Saturday, June 16, 2012
Solace of the Road (review)
Solace of the Road is not a plot heavy book. It's a character driven story where the reader uncovers the history of 14-year-old Holly Hogan. It starts when Holly receives a foster placement after living most of her life in a care home. She doesn't really want a new home or new parents, and she constantly complains about her foster parents Fiona and Ray. All she wants is to go back home to Ireland and the mother she left behind.
During an argument between Fiona and Ray, something snaps in Holly. Armed only with a blonde wig and her lizard purse, she becomes someone else--Solace of the Road.
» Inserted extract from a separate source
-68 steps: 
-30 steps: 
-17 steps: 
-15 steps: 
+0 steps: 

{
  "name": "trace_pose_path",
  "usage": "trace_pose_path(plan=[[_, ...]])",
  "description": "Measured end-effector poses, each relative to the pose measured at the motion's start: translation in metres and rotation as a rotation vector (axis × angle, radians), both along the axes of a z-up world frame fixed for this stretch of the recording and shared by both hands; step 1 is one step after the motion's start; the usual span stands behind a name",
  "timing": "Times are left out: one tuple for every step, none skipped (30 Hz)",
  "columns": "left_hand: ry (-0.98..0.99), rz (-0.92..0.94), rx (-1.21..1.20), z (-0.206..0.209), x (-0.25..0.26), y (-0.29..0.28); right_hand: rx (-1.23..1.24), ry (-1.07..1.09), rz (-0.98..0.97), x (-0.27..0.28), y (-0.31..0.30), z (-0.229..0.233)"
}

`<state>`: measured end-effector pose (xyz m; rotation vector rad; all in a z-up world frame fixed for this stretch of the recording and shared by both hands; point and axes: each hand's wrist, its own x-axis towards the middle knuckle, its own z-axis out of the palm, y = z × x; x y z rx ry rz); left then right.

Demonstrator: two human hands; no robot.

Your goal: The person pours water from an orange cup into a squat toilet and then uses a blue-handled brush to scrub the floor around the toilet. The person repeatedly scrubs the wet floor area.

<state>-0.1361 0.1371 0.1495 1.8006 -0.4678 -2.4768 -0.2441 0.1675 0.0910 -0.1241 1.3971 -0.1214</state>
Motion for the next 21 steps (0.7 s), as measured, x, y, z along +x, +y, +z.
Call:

Solace is her bad girl alter-ego, older, wiser and unafraid of the things that would scare Holly. She runs away, on train, then bus and eventually hithchiking her way towards the coast of England. As she runs we encounter more and more memories of her past. Slowly the reader and Holly start to realize that the happy memories she has of home and her mother maybe weren't so happy after all.
I liked the fact that Holly/Solace is such an unreliable narrator. She only tells the reader certain things, normally what she wants to be true, until later in the story she reveals piece by piece the small lies that she's told along the way. Holly is a lost little girl who only wants her mother's love. She lies to the reader, but never more than she's lying to herself.
The story is poignant and sad. It's a portrait of a lost girl who doesn't know what home is. At the same time, the book has very funny moments as Holly goes on her adventure across England. The dichotomy of laughter and tears is what makes it realistically human and very worth reading.
The audiobook narration for this was excellent. The accent is slightly Irish, just enough so that you hear it occasionally but light enough to make it easy to understand. The voice is soft, young and knows how to crack a joke.